### TASK DETAILS
Repeat the listing that comes next, leaving nothing out and changing nothing.

### PROVIDED DATA
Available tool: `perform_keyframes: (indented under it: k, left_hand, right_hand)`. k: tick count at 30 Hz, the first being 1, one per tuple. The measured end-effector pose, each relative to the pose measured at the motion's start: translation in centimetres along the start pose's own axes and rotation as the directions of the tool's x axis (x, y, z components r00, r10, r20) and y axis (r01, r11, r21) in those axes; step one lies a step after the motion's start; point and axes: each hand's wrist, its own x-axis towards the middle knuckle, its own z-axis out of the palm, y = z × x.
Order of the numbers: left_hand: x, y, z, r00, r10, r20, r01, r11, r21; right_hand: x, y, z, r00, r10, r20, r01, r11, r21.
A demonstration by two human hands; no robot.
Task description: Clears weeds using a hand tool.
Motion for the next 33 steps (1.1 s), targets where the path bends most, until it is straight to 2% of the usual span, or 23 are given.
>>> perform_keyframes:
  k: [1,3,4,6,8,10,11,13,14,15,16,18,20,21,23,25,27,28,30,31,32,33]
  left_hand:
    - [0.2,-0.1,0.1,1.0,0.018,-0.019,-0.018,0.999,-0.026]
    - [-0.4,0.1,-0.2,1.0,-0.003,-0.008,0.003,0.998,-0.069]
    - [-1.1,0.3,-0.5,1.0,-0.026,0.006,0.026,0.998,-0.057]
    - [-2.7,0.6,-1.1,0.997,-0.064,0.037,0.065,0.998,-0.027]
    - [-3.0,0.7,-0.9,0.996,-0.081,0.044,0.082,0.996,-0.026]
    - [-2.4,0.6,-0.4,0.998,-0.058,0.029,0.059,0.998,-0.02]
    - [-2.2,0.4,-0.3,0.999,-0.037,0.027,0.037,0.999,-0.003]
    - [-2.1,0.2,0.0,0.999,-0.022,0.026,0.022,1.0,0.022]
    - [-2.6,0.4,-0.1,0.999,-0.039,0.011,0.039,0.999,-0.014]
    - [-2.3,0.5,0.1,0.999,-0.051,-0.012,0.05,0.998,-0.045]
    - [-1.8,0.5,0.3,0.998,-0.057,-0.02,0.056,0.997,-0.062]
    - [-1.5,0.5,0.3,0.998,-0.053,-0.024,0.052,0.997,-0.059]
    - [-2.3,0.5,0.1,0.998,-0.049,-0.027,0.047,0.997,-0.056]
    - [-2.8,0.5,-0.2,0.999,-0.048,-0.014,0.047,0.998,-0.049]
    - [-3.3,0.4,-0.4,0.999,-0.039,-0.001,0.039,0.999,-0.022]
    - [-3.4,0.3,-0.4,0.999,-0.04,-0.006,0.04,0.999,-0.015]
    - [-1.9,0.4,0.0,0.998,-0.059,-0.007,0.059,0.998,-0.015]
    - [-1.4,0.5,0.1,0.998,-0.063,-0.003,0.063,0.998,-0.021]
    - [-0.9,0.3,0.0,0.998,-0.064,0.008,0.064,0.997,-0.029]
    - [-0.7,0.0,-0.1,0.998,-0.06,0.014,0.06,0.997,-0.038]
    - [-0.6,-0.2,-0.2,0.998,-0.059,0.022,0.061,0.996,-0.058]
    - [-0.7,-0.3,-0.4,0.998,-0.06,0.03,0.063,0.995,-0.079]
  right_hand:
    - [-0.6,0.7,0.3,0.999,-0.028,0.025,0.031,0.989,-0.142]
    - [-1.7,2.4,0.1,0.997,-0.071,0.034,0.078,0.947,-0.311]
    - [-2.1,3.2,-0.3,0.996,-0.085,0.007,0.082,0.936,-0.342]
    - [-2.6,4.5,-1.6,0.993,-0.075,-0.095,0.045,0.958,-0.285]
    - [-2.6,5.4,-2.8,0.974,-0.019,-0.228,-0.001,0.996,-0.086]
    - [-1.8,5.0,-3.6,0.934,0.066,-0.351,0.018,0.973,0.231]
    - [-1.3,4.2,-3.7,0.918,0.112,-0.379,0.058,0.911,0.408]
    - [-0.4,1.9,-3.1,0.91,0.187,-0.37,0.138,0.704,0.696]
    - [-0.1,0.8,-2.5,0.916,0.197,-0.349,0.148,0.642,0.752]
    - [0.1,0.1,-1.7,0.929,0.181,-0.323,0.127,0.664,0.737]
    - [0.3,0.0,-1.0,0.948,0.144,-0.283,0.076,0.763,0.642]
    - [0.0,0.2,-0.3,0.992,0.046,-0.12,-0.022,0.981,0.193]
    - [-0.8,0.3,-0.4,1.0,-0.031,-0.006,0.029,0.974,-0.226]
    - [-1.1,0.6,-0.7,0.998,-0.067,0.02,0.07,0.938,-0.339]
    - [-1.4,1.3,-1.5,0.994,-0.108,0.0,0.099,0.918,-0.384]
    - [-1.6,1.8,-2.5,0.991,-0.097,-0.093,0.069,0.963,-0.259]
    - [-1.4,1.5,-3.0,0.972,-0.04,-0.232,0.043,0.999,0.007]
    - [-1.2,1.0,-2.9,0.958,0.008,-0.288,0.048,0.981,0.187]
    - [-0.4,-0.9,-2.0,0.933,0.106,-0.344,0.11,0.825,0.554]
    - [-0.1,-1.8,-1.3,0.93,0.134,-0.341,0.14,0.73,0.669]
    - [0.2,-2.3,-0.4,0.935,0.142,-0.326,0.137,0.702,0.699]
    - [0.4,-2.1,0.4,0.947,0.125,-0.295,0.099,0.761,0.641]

### EXERCISE ANSWER
Available tool: `perform_keyframes: (indented under it: k, left_hand, right_hand)`. k: tick count at 30 Hz, the first being 1, one per tuple. The measured end-effector pose, each relative to the pose measured at the motion's start: translation in centimetres along the start pose's own axes and rotation as the directions of the tool's x axis (x, y, z components r00, r10, r20) and y axis (r01, r11, r21) in those axes; step one lies a step after the motion's start; point and axes: each hand's wrist, its own x-axis towards the middle knuckle, its own z-axis out of the palm, y = z × x.
Order of the numbers: left_hand: x, y, z, r00, r10, r20, r01, r11, r21; right_hand: x, y, z, r00, r10, r20, r01, r11, r21.
A demonstration by two human hands; no robot.
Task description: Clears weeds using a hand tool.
Motion for the next 33 steps (1.1 s), targets where the path bends most, until it is straight to 2% of the usual span, or 23 are given.
>>> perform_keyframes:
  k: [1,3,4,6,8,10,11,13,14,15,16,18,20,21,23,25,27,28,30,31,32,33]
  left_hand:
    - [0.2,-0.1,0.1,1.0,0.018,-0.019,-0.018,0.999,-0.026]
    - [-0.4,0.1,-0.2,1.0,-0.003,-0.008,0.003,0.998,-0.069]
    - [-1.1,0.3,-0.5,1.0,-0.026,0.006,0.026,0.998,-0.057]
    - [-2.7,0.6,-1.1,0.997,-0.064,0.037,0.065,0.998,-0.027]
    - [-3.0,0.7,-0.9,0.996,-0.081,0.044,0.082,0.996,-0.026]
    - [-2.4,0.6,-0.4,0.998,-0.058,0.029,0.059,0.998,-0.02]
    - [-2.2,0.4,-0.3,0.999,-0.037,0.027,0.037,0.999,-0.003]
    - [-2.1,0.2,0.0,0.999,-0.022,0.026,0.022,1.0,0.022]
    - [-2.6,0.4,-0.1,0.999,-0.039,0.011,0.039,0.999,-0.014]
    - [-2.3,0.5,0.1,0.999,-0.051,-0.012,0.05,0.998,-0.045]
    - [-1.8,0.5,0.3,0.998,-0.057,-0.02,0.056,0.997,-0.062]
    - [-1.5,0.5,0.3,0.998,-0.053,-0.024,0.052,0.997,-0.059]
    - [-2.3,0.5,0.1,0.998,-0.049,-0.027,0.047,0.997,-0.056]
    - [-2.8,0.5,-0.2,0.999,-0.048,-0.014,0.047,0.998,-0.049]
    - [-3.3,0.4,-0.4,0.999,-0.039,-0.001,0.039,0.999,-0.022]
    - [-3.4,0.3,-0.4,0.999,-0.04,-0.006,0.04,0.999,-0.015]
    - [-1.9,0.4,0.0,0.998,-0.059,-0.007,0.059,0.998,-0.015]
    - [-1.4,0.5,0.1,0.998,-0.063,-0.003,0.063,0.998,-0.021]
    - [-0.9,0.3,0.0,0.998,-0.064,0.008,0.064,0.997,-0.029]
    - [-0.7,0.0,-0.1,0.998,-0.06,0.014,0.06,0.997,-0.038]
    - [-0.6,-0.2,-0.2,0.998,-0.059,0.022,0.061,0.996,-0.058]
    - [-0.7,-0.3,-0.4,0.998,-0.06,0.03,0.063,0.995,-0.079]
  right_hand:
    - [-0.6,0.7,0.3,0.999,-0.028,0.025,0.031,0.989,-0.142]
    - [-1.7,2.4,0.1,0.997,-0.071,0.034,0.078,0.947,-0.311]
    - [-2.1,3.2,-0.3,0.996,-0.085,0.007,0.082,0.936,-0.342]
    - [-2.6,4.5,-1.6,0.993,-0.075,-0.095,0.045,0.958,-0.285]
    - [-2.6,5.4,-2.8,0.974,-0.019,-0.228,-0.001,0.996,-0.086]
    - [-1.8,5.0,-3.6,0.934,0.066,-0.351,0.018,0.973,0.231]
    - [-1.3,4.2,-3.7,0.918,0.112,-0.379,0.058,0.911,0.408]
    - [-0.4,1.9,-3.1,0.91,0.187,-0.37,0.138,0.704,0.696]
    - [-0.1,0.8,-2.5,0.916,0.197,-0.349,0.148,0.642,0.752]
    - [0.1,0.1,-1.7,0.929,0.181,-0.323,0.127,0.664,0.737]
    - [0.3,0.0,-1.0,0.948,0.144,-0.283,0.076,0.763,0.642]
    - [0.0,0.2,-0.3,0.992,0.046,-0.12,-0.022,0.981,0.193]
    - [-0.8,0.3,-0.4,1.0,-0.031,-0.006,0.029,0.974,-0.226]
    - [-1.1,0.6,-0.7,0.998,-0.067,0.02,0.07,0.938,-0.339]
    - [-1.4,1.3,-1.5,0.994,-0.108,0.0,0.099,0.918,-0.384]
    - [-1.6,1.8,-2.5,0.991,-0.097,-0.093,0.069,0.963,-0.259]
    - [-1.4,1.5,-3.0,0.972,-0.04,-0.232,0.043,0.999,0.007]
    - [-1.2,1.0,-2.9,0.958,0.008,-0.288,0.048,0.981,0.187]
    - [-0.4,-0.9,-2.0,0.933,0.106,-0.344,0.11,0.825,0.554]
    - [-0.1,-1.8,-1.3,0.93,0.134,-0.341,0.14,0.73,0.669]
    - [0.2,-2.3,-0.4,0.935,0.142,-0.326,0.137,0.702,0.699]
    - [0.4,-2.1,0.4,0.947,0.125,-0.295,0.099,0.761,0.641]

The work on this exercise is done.